What you should do: None of the images should appear in your copy. Transcribe the data in full.

Exercise material:
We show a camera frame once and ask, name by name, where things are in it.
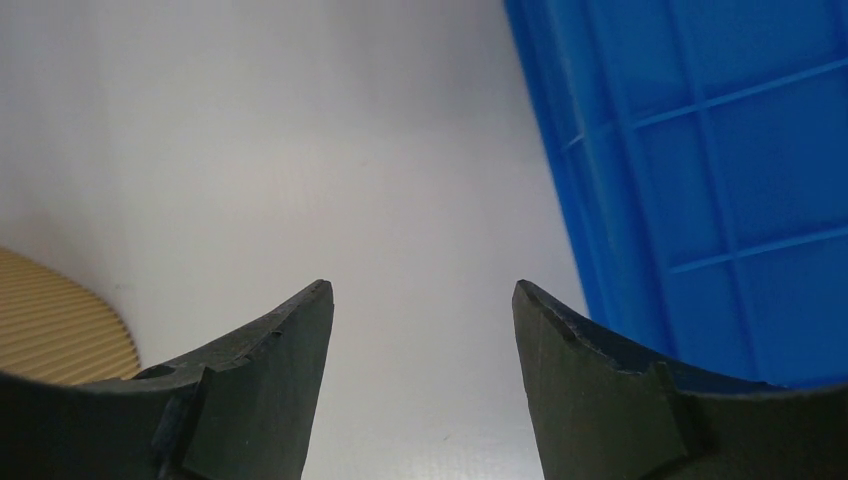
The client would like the blue compartment tray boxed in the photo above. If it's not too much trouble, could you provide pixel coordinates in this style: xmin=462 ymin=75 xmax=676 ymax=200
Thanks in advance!
xmin=505 ymin=0 xmax=847 ymax=387

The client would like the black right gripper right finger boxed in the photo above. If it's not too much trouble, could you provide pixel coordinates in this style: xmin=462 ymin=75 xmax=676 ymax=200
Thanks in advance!
xmin=512 ymin=280 xmax=847 ymax=479

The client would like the yellow ribbed waste bin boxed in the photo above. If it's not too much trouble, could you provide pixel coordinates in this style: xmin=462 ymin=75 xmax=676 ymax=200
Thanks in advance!
xmin=1 ymin=247 xmax=141 ymax=385

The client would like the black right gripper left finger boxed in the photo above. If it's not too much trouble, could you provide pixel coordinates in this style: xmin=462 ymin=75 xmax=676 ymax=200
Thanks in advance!
xmin=1 ymin=280 xmax=334 ymax=479

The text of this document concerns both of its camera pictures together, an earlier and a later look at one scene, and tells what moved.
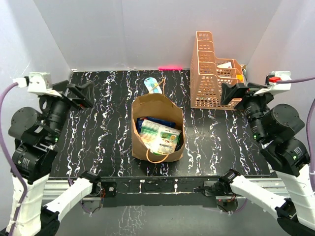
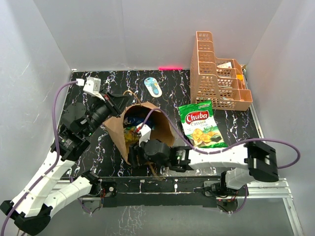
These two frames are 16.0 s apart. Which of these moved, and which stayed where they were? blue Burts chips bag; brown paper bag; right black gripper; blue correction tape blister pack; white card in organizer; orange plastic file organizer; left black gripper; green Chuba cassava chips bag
Moved: green Chuba cassava chips bag; brown paper bag; blue Burts chips bag; left black gripper; right black gripper
Stayed: blue correction tape blister pack; orange plastic file organizer; white card in organizer
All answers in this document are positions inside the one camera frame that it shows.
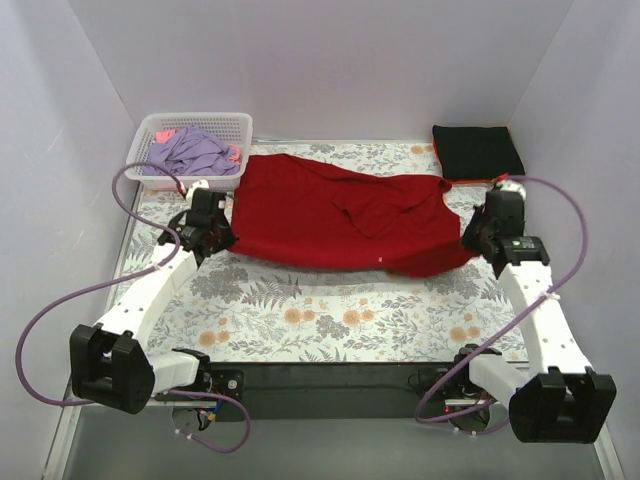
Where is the red t shirt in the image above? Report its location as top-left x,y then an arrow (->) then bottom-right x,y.
231,154 -> 475,278

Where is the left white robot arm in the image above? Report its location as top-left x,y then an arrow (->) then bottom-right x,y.
70,180 -> 237,414

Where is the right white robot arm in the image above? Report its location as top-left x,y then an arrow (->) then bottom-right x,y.
452,182 -> 617,444

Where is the white plastic laundry basket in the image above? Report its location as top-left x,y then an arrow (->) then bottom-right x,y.
125,112 -> 253,191

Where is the purple t shirt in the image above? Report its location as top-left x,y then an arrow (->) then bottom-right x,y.
144,126 -> 241,177

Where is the floral patterned table mat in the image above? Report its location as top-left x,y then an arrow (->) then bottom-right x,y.
99,141 -> 557,364

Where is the folded black t shirt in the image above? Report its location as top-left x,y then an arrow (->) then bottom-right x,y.
432,125 -> 525,179

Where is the pink t shirt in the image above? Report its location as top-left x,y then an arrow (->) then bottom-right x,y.
155,129 -> 177,144

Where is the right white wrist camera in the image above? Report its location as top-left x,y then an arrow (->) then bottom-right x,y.
492,173 -> 526,200

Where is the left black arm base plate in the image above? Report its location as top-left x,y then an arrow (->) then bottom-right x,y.
156,368 -> 245,401

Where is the aluminium frame rail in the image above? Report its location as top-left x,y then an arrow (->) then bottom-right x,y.
60,363 -> 601,409

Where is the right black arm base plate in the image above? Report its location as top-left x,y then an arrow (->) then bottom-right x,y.
414,372 -> 509,437

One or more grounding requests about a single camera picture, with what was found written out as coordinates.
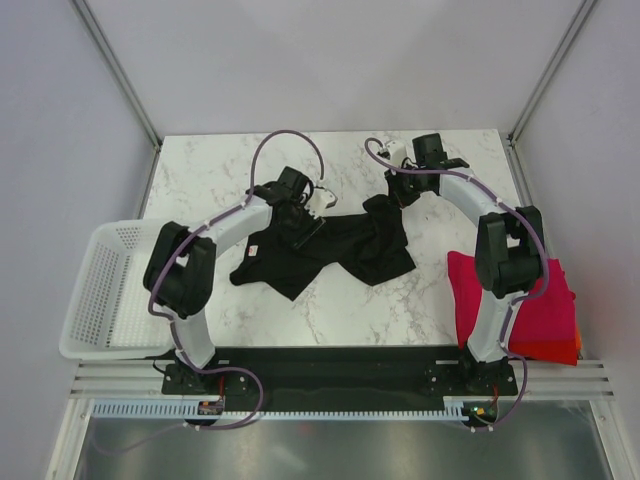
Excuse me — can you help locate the left aluminium frame post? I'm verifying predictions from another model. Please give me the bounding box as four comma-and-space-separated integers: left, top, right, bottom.
69, 0, 163, 152

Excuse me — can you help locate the black t shirt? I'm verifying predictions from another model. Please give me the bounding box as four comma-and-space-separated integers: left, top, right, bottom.
229, 194, 416, 301

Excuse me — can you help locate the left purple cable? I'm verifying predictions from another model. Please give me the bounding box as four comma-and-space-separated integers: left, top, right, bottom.
92, 128, 326, 454

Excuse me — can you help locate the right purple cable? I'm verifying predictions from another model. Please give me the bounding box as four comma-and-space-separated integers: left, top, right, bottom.
364, 137, 551, 432

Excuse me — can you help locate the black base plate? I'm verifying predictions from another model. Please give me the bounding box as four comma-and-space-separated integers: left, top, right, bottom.
162, 346, 518, 409

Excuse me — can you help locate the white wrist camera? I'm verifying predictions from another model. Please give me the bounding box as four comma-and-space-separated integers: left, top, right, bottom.
378, 140, 407, 168
306, 187, 338, 218

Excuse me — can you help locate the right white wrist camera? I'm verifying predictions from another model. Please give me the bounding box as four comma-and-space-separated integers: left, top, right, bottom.
378, 140, 407, 168

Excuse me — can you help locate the magenta folded t shirt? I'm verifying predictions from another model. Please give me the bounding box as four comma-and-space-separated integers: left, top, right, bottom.
447, 251, 576, 345

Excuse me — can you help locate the right aluminium frame post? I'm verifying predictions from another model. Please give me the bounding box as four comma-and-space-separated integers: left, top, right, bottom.
505, 0, 601, 146

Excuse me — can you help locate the aluminium rail profile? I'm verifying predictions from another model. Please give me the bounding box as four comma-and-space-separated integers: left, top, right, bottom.
69, 360, 614, 401

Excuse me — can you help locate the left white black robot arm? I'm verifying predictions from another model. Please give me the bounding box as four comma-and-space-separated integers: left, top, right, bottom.
143, 167, 337, 393

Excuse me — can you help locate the aluminium frame post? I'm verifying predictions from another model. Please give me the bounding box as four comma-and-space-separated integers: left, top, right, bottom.
505, 0, 601, 146
69, 0, 163, 152

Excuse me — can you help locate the white slotted cable duct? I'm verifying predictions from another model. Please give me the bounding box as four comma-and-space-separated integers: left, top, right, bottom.
91, 397, 471, 421

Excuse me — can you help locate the orange folded t shirt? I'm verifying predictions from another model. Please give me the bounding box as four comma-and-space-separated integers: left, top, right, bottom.
575, 325, 582, 352

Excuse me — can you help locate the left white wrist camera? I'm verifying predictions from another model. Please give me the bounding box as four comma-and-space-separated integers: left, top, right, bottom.
306, 187, 338, 218

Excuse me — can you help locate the purple cable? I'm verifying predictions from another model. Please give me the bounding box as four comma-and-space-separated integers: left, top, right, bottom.
364, 137, 551, 432
92, 128, 326, 454

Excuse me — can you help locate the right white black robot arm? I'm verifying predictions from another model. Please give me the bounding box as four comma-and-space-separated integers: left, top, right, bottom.
365, 134, 549, 394

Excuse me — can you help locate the white plastic basket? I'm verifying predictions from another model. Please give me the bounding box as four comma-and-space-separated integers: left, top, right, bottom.
59, 219, 173, 361

Result:
We show a camera frame once and ask, name by name, where things are in it.
The client would like the blue compartment tray boxed in the photo above. If it's not too much trouble, could you provide pixel coordinates in this style: xmin=462 ymin=75 xmax=676 ymax=200
Thanks in advance!
xmin=505 ymin=0 xmax=847 ymax=387

The client would like the black right gripper right finger boxed in the photo above. If it's not too much trouble, could you provide pixel coordinates in this style: xmin=462 ymin=75 xmax=676 ymax=200
Thanks in advance!
xmin=512 ymin=280 xmax=847 ymax=479

The client would like the yellow ribbed waste bin boxed in the photo above. If it's not too much trouble, could you provide pixel coordinates in this style: xmin=462 ymin=75 xmax=676 ymax=200
Thanks in advance!
xmin=1 ymin=247 xmax=141 ymax=385

The client would like the black right gripper left finger boxed in the photo above. If it's not too much trouble, could you provide pixel coordinates in this style: xmin=462 ymin=75 xmax=676 ymax=200
Thanks in advance!
xmin=1 ymin=280 xmax=334 ymax=479

The text of this document concerns both of its camera pictures together, an earlier and a later look at one scene, and tells what moved.
These two frames are 16.0 s apart. Which of these moved, and which stayed where they were? blue Burts chips bag; brown paper bag; right black gripper; blue correction tape blister pack; white card in organizer; orange plastic file organizer; left black gripper; green Chuba cassava chips bag
Moved: green Chuba cassava chips bag; brown paper bag; blue Burts chips bag; left black gripper; right black gripper
Stayed: blue correction tape blister pack; orange plastic file organizer; white card in organizer
All answers in this document are positions inside the one camera frame that it shows.
Where is the red t shirt in the image above? Report its location as top-left x,y then an arrow (->) then bottom-right x,y.
231,154 -> 475,278

Where is the left white robot arm in the image above? Report its location as top-left x,y then an arrow (->) then bottom-right x,y.
70,180 -> 237,414

Where is the right white robot arm in the image above? Report its location as top-left x,y then an arrow (->) then bottom-right x,y.
452,182 -> 617,444

Where is the white plastic laundry basket in the image above? Report its location as top-left x,y then an arrow (->) then bottom-right x,y.
125,112 -> 253,191

Where is the purple t shirt in the image above? Report its location as top-left x,y then an arrow (->) then bottom-right x,y.
144,126 -> 241,177

Where is the floral patterned table mat in the image above? Report its location as top-left x,y then an arrow (->) then bottom-right x,y.
99,141 -> 557,364

Where is the folded black t shirt in the image above? Report its location as top-left x,y then an arrow (->) then bottom-right x,y.
432,125 -> 525,179

Where is the pink t shirt in the image above? Report its location as top-left x,y then an arrow (->) then bottom-right x,y.
155,129 -> 177,144

Where is the right white wrist camera in the image above? Report its location as top-left x,y then an arrow (->) then bottom-right x,y.
492,173 -> 526,200

Where is the left black arm base plate in the image above? Report its location as top-left x,y then an arrow (->) then bottom-right x,y.
156,368 -> 245,401

Where is the aluminium frame rail in the image above? Report its location as top-left x,y then an arrow (->) then bottom-right x,y.
60,363 -> 601,409

Where is the right black arm base plate in the image above? Report its location as top-left x,y then an arrow (->) then bottom-right x,y.
414,372 -> 509,437

One or more grounding requests about a single camera picture, with what was found written out as coordinates.
Excuse me — can you help locate the left aluminium frame post? I'm verifying predictions from another model. Please give me the bounding box as four comma-and-space-separated integers: left, top, right, bottom.
69, 0, 163, 152

Excuse me — can you help locate the black t shirt? I'm verifying predictions from another model. Please give me the bounding box as four comma-and-space-separated integers: left, top, right, bottom.
229, 194, 416, 301

Excuse me — can you help locate the left purple cable? I'm verifying predictions from another model. Please give me the bounding box as four comma-and-space-separated integers: left, top, right, bottom.
92, 128, 326, 454

Excuse me — can you help locate the right purple cable? I'm verifying predictions from another model. Please give me the bounding box as four comma-and-space-separated integers: left, top, right, bottom.
364, 137, 551, 432

Excuse me — can you help locate the black base plate? I'm verifying predictions from another model. Please give me the bounding box as four comma-and-space-separated integers: left, top, right, bottom.
162, 346, 518, 409

Excuse me — can you help locate the white wrist camera? I'm verifying predictions from another model. Please give me the bounding box as four comma-and-space-separated integers: left, top, right, bottom.
378, 140, 407, 168
306, 187, 338, 218

Excuse me — can you help locate the right white wrist camera? I'm verifying predictions from another model. Please give me the bounding box as four comma-and-space-separated integers: left, top, right, bottom.
378, 140, 407, 168

Excuse me — can you help locate the magenta folded t shirt? I'm verifying predictions from another model. Please give me the bounding box as four comma-and-space-separated integers: left, top, right, bottom.
447, 251, 576, 345

Excuse me — can you help locate the right aluminium frame post? I'm verifying predictions from another model. Please give me the bounding box as four comma-and-space-separated integers: left, top, right, bottom.
505, 0, 601, 146

Excuse me — can you help locate the aluminium rail profile? I'm verifying predictions from another model. Please give me the bounding box as four comma-and-space-separated integers: left, top, right, bottom.
69, 360, 614, 401

Excuse me — can you help locate the left white black robot arm? I'm verifying predictions from another model. Please give me the bounding box as four comma-and-space-separated integers: left, top, right, bottom.
143, 167, 337, 393

Excuse me — can you help locate the aluminium frame post? I'm verifying predictions from another model. Please give me the bounding box as four comma-and-space-separated integers: left, top, right, bottom.
505, 0, 601, 146
69, 0, 163, 152

Excuse me — can you help locate the white slotted cable duct? I'm verifying predictions from another model. Please give me the bounding box as four comma-and-space-separated integers: left, top, right, bottom.
91, 397, 471, 421

Excuse me — can you help locate the orange folded t shirt? I'm verifying predictions from another model. Please give me the bounding box as four comma-and-space-separated integers: left, top, right, bottom.
575, 325, 582, 352

Excuse me — can you help locate the left white wrist camera? I'm verifying predictions from another model. Please give me the bounding box as four comma-and-space-separated integers: left, top, right, bottom.
306, 187, 338, 218

Excuse me — can you help locate the purple cable? I'm verifying predictions from another model. Please give me the bounding box as four comma-and-space-separated integers: left, top, right, bottom.
364, 137, 551, 432
92, 128, 326, 454

Excuse me — can you help locate the right white black robot arm? I'm verifying predictions from another model. Please give me the bounding box as four comma-and-space-separated integers: left, top, right, bottom.
365, 134, 549, 394

Excuse me — can you help locate the white plastic basket? I'm verifying predictions from another model. Please give me the bounding box as four comma-and-space-separated integers: left, top, right, bottom.
59, 219, 173, 361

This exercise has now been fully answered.